Birkenau und Rosenfeld

Kinostart: 15.04.04
2002

FBW-Pressetext

Subjektive, allein auf eine Person abgestellte Aufarbeitung des Holocaust - das Erinnern, das Vergessen, das Nichterinnern-Wollens, die Schauplätze - damals, heute. Ein starkes filmisches "Dokument", das emotional bewegt und zur Auseinandersetzung zwingt.
Prädikat wertvoll

Filminfos

Gattung:Drama
Regie:Marceline Loridan-Ivens
Darsteller:Anouk Aimée; August Diehl; Claire Maurier
Drehbuch:Marceline Loridan-Ivens; Jean-Pierre Sergent
Länge:92 Minuten
Kinostart:15.04.2004
Verleih:Academy Films Ludwigsburg
Produktion: Mascaret Films, Capi Films, Paris / Partisan Filmproduktion, Berlin / Heritage Films, Warschau / BR, München / SWR, Stuttgart

Jury-Begründung

Prädikat wertvoll

Der Film zeigt einfühlsam die ganz persönliche Spurensuche von Myriam (Anouk Aimée), einer Überlebenden der Schrecken des Holocaust. Eindrücklich wird die Spannung zwischen Erinnern und bewußt oder unbewußt in Vergessenheit geratenen Einzelheiten sicht- und hörbar. So werden Szenen aus ihren Erinnerungen am Ort des Geschehens oft durch Stimmen, Töne und Geräusche aus dem Off verdeutlicht, die eine größere Intensität erreichen, als Bilder allein es manchmal können. Der Film stellt nicht die unfaßbaren Fakten der Naziverbrechen in den Vordergrund, die distanzierend wirken könnten, sondern gestattet dem Betrachter seltene Momente der Nähe zum Schicksal dieser Frau.
Bei ihrer Suche nach verbliebenen Juden und Orten ihrer Kindheit in Krakau stößt Myriam auf Eigentümliches und Überraschendes.

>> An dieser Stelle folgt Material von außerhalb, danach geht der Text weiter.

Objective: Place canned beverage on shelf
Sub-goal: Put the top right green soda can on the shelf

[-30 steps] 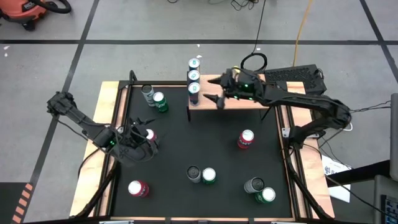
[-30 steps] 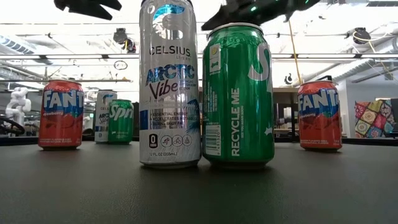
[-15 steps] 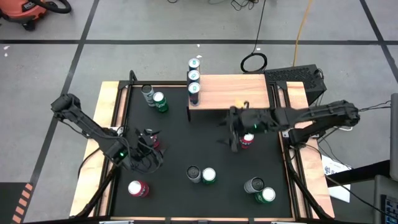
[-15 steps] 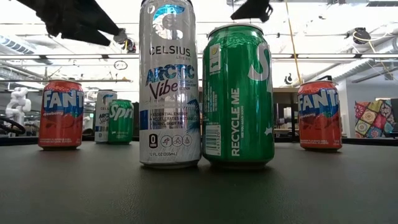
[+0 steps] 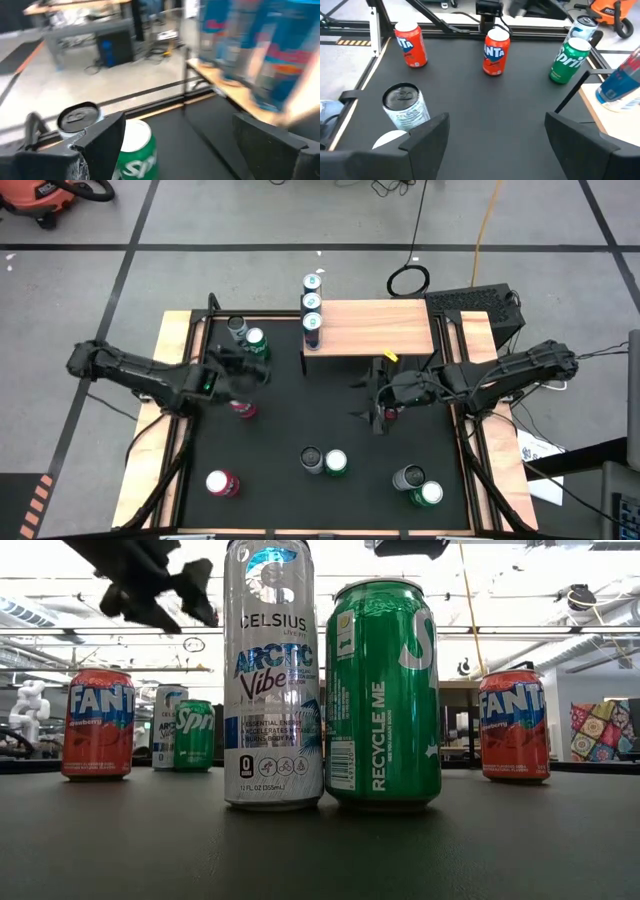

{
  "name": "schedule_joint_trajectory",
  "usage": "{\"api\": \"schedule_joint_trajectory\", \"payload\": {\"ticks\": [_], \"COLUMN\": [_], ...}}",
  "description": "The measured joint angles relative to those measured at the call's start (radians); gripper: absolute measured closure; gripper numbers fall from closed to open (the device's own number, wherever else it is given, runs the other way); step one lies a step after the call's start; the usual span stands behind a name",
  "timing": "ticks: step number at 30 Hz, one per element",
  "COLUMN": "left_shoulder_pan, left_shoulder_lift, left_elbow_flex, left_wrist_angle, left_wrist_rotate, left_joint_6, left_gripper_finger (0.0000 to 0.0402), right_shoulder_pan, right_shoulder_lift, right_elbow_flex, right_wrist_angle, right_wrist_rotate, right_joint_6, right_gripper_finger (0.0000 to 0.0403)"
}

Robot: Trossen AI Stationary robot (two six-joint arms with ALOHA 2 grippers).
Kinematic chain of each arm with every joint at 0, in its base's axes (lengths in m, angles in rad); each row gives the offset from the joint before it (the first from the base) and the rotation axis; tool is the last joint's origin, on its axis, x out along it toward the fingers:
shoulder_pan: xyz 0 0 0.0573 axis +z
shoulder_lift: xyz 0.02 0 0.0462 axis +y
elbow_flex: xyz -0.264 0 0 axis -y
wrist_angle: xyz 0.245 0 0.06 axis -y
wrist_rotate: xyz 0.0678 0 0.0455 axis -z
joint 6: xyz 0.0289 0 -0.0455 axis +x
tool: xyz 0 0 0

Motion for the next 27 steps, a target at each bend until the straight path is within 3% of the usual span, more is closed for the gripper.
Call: {"api": "schedule_joint_trajectory", "payload": {"ticks": [6,10,14,19,27], "left_shoulder_pan": [0.142,0.197,0.252,0.319,0.369], "left_shoulder_lift": [0.092,0.177,0.239,0.257,0.253], "left_elbow_flex": [0.000,-0.001,-0.001,-0.001,0.002], "left_wrist_angle": [0.014,0.071,0.133,0.097,0.092], "left_wrist_rotate": [0.041,0.046,0.090,0.210,0.257], "left_joint_6": [-0.250,-0.334,-0.347,-0.418,-0.490], "left_gripper_finger": [0.0045,0.0045,0.0045,0.0045,0.0046], "right_shoulder_pan": [0.000,-0.001,-0.001,-0.001,-0.001], "right_shoulder_lift": [0.000,-0.001,-0.014,-0.031,-0.048], "right_elbow_flex": [0.000,0.000,0.000,0.000,0.000], "right_wrist_angle": [-0.014,-0.014,-0.016,-0.038,-0.043], "right_wrist_rotate": [-0.001,-0.002,-0.003,-0.004,-0.004], "right_joint_6": [-0.028,-0.054,-0.073,-0.077,-0.101], "right_gripper_finger": [0.0086,0.0086,0.0086,0.0086,0.0086]}}
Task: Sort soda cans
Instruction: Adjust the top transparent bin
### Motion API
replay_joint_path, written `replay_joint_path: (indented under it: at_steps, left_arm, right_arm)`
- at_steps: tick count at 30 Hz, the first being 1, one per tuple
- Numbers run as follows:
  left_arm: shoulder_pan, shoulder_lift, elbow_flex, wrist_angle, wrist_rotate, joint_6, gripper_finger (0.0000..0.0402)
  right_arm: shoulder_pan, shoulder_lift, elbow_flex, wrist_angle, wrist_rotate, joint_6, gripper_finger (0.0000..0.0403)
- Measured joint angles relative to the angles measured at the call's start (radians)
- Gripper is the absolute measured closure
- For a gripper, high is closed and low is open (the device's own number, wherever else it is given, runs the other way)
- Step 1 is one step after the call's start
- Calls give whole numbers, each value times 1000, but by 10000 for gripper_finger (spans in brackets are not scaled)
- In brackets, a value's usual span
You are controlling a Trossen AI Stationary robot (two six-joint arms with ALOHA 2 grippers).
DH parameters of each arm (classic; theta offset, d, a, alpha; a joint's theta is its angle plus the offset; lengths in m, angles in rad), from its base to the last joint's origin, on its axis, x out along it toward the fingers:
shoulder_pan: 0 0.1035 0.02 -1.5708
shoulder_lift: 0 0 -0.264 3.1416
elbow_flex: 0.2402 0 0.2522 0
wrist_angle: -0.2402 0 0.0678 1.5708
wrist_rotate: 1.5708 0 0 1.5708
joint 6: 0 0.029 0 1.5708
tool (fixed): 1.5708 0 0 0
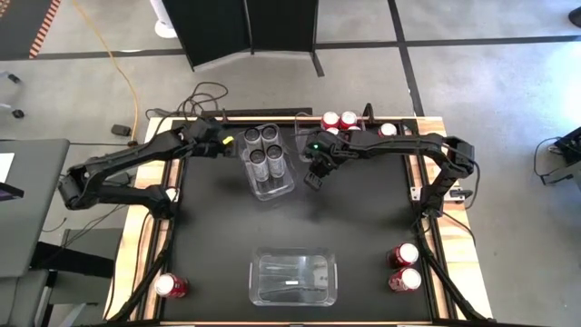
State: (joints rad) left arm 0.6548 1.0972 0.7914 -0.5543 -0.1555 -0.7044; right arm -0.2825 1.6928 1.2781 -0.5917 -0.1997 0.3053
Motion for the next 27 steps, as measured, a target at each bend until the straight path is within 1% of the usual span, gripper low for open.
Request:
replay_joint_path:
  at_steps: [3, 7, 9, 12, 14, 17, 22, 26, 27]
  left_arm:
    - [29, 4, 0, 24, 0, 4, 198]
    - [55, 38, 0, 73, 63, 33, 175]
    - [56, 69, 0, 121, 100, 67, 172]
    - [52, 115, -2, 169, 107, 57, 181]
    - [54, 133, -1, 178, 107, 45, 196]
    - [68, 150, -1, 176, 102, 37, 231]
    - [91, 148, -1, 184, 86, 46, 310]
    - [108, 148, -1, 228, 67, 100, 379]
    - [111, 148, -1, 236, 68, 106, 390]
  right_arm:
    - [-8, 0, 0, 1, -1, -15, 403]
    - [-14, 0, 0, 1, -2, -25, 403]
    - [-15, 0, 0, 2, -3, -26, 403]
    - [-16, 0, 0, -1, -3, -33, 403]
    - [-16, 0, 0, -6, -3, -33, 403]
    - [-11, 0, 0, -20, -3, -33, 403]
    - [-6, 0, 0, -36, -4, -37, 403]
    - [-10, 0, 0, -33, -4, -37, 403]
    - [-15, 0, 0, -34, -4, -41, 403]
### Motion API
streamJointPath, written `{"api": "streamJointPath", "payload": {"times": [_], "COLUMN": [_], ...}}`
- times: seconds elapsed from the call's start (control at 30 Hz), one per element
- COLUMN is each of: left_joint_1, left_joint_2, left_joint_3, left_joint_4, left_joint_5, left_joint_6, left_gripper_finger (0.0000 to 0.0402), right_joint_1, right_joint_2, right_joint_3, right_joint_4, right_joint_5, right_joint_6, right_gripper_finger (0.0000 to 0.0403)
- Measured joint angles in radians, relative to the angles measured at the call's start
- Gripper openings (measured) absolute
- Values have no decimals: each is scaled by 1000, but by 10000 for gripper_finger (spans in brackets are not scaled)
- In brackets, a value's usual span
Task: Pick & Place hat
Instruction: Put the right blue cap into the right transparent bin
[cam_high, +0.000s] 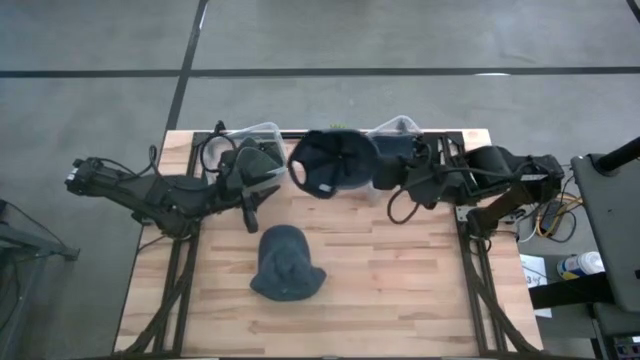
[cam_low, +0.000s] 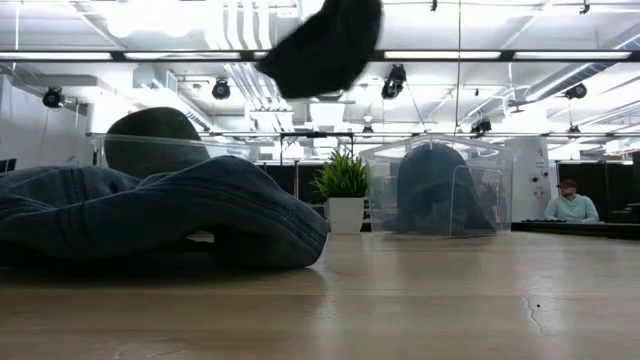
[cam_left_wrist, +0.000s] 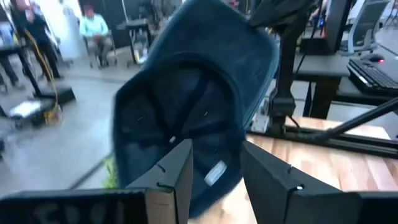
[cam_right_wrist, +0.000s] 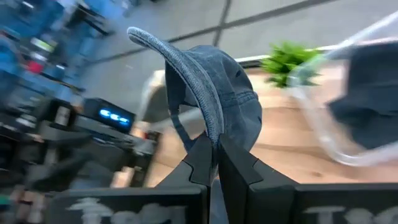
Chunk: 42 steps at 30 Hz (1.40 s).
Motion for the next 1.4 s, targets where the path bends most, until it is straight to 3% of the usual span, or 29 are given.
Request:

So lernt sie im jüdischen Café, das nur wegen der Besucher dieses Glaubens vom Lager Birkenau eröffnet wurde, einen Mann kennen, der offensichtlich jüdischer Abstammung ist, aber, wie viele andere auch, einen polnischen Namen trägt. Sie erfährt, daß nur noch etwa 100 Juden in Krakau leben.
Als sie dann mit Hilfe dieses Mannes die Wohnung ihrer Eltern betreten will, stößt sie auf Ablehnung. Die jetzt dort lebende Polin übernahm die Wohnung von ihrer Mutter. Verunsichert durch die unsichere Rechtslage in ihrem Land, befürchtet sie, nun aus dieser Wohnung ausziehen zu müssen. Nur durch die diplomatische Vermittlung ihres Begleiters und seine Übersetzung schlägt die auf beiden Seiten spürbare Verbitterung nicht in gegenseitige Aversion um. An der Episode zeigt sich beispielhaft die feinfühlige Beobachtung durch eine Kamera, die Stimmungen wie diese aufmerksam registriert, aber nicht wertet.
Andere bleibende Bilder verbinden sich mit den Jugendlichen im Film. So kann das mehrfach erscheinende rothaarige Mädchen symbolisch für die junge Myriam stehen. Das jüdische Mädchen, ebenfalls eine Besucherin des Lagers, nimmt Myriam tröstend in die Arme, und später tanzt es ausgelassen in einer Disko. Es erinnert wahrscheinlich an eine im KZ umgekommene junge Ballettänzerin und kann gleichzeitig dafür stehen, daß die schreckliche Vergangenheit zwar in der Erinnerung bleibt, aber durch die Jugendlichen wieder Brücken zwischen den Völkern gebaut werden.
Um so auffälliger ist die dramaturgische Diskrepanz der Szenen mit dem Enkel des deutschen SS-Mannes, der u.a. auch Birkenau geplant hat. Sie erreichen nie wirklich Dichte und Geschlossenheit. Für die Entschlüsselung der feinen Nuancen und Vielschichtigkeit in dem Film wäre es hilfreich, wenn alle fremdsprachigen Texte (also auch die englischen und polnischen) untertitelt würden.